→ **Work to complete**
Everything in the entries is to be written out exactly, except for the pictures.
====================
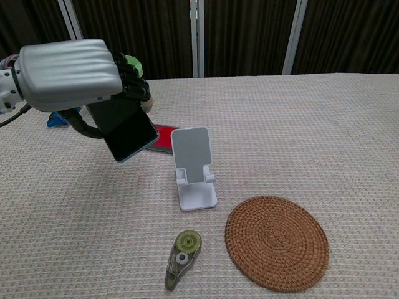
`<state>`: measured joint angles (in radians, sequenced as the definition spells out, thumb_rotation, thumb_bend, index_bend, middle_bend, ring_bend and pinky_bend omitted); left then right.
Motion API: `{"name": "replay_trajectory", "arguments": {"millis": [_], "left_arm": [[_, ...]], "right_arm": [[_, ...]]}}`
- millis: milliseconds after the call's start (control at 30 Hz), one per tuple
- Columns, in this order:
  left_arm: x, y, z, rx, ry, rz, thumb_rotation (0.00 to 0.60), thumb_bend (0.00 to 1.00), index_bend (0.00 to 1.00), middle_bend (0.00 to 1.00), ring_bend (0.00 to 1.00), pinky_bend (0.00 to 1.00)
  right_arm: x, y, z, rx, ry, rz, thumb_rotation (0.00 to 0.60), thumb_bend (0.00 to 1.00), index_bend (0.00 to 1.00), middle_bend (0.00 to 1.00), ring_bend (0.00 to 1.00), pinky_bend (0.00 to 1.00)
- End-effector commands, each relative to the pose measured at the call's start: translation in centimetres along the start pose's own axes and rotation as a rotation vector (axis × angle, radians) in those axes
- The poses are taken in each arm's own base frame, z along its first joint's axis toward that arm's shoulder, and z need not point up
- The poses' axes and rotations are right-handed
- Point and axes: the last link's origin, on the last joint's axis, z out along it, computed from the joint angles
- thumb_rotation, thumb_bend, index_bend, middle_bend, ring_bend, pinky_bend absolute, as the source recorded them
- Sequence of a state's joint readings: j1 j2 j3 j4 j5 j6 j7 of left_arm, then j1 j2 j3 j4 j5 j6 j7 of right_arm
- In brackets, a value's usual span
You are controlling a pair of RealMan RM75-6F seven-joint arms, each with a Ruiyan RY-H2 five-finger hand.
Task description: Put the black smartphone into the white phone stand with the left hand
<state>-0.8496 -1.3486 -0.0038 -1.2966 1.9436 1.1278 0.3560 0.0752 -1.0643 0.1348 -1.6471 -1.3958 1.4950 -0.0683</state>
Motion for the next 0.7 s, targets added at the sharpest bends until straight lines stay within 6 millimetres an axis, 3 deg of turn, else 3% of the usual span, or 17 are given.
{"name": "replay_trajectory", "arguments": {"millis": [33,200,700], "left_arm": [[2.7,0.4,3.3,-0.089,0.057,0.177,0.600,0.01,0.56,0.40,0.46,0.43],[4.0,1.8,5.5,-0.158,0.048,0.319,0.600,0.01,0.56,0.40,0.46,0.43],[4.6,5.7,9.1,-0.209,-0.004,0.534,0.600,0.02,0.57,0.41,0.46,0.43]], "right_arm": [[0.1,0.2,0.0,-0.006,0.002,0.004,0.600,0.00,0.00,0.00,0.00,0.00],[0.3,0.6,-0.1,-0.014,0.005,0.013,0.600,0.00,0.00,0.00,0.00,0.00],[0.6,1.1,-0.2,-0.026,0.008,0.024,0.600,0.00,0.00,0.00,0.00,0.00]]}}
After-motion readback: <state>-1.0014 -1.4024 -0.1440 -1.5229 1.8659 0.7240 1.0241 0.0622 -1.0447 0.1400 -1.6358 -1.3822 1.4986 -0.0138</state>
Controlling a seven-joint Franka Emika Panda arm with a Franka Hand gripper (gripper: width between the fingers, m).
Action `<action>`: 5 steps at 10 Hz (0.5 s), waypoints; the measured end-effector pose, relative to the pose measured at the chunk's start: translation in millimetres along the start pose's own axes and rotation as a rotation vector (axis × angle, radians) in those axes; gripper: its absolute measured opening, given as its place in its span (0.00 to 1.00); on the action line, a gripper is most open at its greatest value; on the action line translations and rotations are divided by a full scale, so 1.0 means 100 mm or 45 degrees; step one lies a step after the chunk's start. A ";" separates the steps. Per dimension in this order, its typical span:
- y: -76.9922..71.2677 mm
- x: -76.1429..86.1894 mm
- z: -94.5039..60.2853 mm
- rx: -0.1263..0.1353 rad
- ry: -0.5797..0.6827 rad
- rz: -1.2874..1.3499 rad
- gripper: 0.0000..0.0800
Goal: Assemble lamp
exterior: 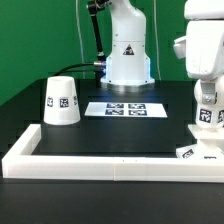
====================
→ **Your response**
`<state>`: measured joint angles (in radians, sequenced as the definition spells out, thumb_rotation, thumb_bend, index_bend, middle_bend, ring_bend and pinky_bend omitted); left then right.
Motion API: `{"name": "replay_trajectory", "arguments": {"millis": [_], "left_arm": [[_, ...]], "right_arm": [[_, ...]]}}`
- millis: milliseconds after the call's start (control at 30 Hz), one per tuple
- Columns, in this order:
  left_arm: x, y, z, rx, ry, rz, thumb_rotation (0.00 to 0.60), thumb_bend (0.00 to 1.00), index_bend (0.00 to 1.00), middle_bend (0.00 to 1.00), ring_bend (0.00 to 1.00), pinky_bend (0.00 to 1.00)
  right_arm: x, y, z, rx, ry, rz, thumb_rotation (0.00 to 0.60), thumb_bend (0.00 to 1.00), index_bend (0.00 to 1.00), middle_bend (0.00 to 1.00), ring_bend (0.00 to 1.00), pinky_bend (0.00 to 1.00)
- End-effector commands, each relative to the pose measured at the call's start: translation in centimetres along the start pose's own axes and rotation as a rotation vector (axis × angle, radians) in those axes
- The poses are taken in each arm's own base frame, z along its first joint's axis toward that arm's shoulder, and z need not point up
- The poses' axes and rotations are right-handed
- Point and axes: the last link's origin, on the last joint's axis, z out along it, computed from the joint angles
- thumb_rotation, thumb_bend, index_bend, middle_bend, ring_bend, pinky_bend absolute, as the source recorded them
- Sequence of a state's joint readings: j1 j2 j3 j4 j5 j6 j7 of left_arm, then j1 j2 j3 j4 j5 j6 j7 of right_arm
- In brackets, a value's usual span
You are controlling a pair of RealMan RM75-6F seven-joint arms, each with a Ruiyan RY-H2 five-finger hand.
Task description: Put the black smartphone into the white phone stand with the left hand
<state>-0.8496 -1.3486 -0.0038 -1.2966 1.9436 1.1278 0.3560 0.0752 -1.0643 0.1348 -1.6471 -1.3958 1.4950 -0.0683</state>
Motion for the next 0.7 s, targets added at the sharpest bends until straight lines stay within 6 millimetres an axis, 3 deg of turn, else 3% of the usual span, or 17 are given.
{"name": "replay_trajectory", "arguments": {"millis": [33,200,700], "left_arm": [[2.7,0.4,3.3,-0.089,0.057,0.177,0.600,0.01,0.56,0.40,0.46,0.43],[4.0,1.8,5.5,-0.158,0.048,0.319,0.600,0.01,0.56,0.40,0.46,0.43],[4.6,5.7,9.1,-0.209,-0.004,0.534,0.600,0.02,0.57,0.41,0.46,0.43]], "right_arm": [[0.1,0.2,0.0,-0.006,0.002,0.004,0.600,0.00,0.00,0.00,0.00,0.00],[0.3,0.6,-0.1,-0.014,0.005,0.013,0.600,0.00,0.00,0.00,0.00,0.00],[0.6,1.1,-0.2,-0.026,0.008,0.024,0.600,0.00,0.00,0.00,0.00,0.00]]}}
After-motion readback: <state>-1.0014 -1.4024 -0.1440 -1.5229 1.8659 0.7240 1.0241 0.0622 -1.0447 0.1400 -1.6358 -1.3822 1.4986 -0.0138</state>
Controlling a seven-joint Franka Emika Panda arm with a Franka Hand gripper (gripper: width between the fingers, m).
Action `<action>`: 5 steps at 10 Hz (0.5 s), waypoints; the measured end-effector pose, relative to the pose measured at the chunk's start: translation in millimetres along the start pose's own axes and rotation as a rotation vector (axis × angle, radians) in those axes; gripper: its absolute measured opening, given as its place in its span (0.00 to 1.00); on the action line, a gripper is most open at its greatest value; on the action line translations and rotations are divided by a full scale, so 1.0 means 100 mm or 45 degrees; step one lies a step after the chunk's start. A ";" separates the steps. Per dimension in this order, its typical span:
- y: -76.9922..71.2677 mm
- x: -76.1429..86.1894 mm
- z: -94.5039..60.2853 mm
- rx: -0.1263..0.1353 rad
- ry: -0.5797..0.6827 rad
- rz: -1.2874..1.3499 rad
- gripper: 0.0000..0.0800
Goal: Assemble lamp
exterior: 

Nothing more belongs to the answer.